Recent data shows inflation has come down dramatically from the high rates seen during the Biden administration, while the unemployment rate has begun to creep higher.
That’s what Trump and others in his administration have wanted to see — and have repeatedly hammered Powell on his refusal to do so.
Powell acknowledged the potential toll of higher rates in his remarks Tuesday.
Many economists now see the economy as heading toward the worst of both worlds, with both inflation and unemployment trending higher.

NEGATIVE

Interest rate reductions are what President Donald Trump wants to see from the Federal Reserve. According to Fed Chair Jerome Powell, that is not yet possible.

During his regularly scheduled testimony to the Republican-controlled House Financial Services Committee on Tuesday, Powell defended the central bank’s decision to remain unchanged since the beginning of the year, bringing those two opposing visions into conflict.

The U.S. state is at issue. A. economy, as well as its future direction. According to recent data, the unemployment rate has started to gradually rise while inflation has significantly decreased from the high levels observed during the Biden administration.

Congress has tasked the Federal Reserve with maintaining low unemployment and inflation, so in such a situation, it would likely lower its benchmark interest rate to promote more borrowing and boost economic activity, which would enable the hiring of more workers.

Powell has been criticized by Trump and other members of his administration for not allowing that to happen. Overnight Tuesday, the president relaunched his campaign against Powell, amplifying his claims on social media that the economy was doing “great” overall and that there was “no inflation.”. “”.

Powell should lower interest rates now, he said, and raise them later if inflation begins to increase.

Williams, J. Another outspoken opponent of Powell, Pulte, the director of the Federal Housing Finance Agency, joined the chorus in an X post on Tuesday, saying that the Fed chair’s rate decisions are “dangerous” because they are based on his “politicization of the Fed” rather than data. “”.

Pulte, a former housing executive and investor, called Powell’s policies “harm real people who work hard and are just trying to pay their mortgages, credit cards, and auto loans.”.

Powell’s comments on Tuesday recognized the possible cost of higher rates.

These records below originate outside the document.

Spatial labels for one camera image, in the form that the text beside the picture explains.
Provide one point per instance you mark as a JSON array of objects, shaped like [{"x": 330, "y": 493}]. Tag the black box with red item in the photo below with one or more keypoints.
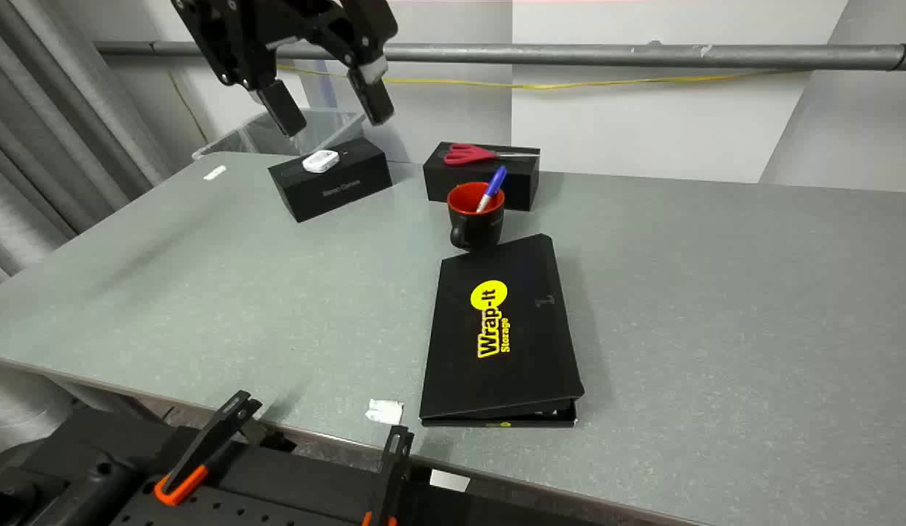
[{"x": 515, "y": 176}]

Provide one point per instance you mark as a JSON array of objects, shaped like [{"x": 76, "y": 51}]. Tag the red object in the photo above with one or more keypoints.
[{"x": 467, "y": 154}]

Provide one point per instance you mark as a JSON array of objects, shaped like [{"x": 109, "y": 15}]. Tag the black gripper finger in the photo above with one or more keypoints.
[
  {"x": 371, "y": 94},
  {"x": 282, "y": 107}
]

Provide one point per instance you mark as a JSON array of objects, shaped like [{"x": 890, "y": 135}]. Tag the black box with white print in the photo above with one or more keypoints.
[{"x": 330, "y": 183}]

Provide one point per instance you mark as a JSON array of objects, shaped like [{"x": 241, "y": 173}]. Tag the black mug with red inside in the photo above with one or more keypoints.
[{"x": 475, "y": 222}]

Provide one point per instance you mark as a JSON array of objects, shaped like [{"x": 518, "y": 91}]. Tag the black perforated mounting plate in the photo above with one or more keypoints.
[{"x": 178, "y": 487}]

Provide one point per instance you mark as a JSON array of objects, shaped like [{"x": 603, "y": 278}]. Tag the grey curtain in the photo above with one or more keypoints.
[{"x": 45, "y": 135}]

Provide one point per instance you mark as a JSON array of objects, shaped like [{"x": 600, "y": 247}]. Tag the grey metal pipe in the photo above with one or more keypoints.
[{"x": 667, "y": 53}]

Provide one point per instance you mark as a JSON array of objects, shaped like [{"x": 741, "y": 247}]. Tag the white label sticker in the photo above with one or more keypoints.
[{"x": 447, "y": 481}]

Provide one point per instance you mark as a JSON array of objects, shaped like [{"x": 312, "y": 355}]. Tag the white tape piece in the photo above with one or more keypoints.
[
  {"x": 383, "y": 409},
  {"x": 213, "y": 173}
]

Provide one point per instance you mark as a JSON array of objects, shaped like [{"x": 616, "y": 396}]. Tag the flat black box yellow logo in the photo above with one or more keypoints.
[{"x": 501, "y": 332}]

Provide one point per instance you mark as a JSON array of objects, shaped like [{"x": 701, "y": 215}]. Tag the blue pen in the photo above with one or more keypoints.
[{"x": 491, "y": 187}]

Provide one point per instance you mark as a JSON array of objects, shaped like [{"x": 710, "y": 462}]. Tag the small white object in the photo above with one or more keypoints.
[{"x": 318, "y": 163}]

The Fed is taking a wait-and-see stance, he claimed, due to the risk of rising inflation as well as the uncertainty that Trump’s immigration and trade policies have created.

According to Powell’s prepared remarks, tariffs typically cause a one-time price-growth episode, but the Fed must work to keep it from turning into “an ongoing inflation problem.”. “”.

In answer to inquiries from Rep. Huizenga, R-Mich. Powell admitted that although recent data readings indicated muted inflation, “all professional forecasters,” both inside and outside the Fed, predict that later this year, the rate of price growth will pick up speed.

Powell stated that policymakers anticipate their preferred inflation measure to have increased from 2 percent to 2 percent in May, and that the rate of inflation is still higher than the Fed’s 2 percent target.

With both inflation and unemployment on the rise, many economists now believe that the economy is headed toward the worst of both worlds. This is commonly known as stagflation, and it can lower people’s purchasing power and depress the U.S. S. economics.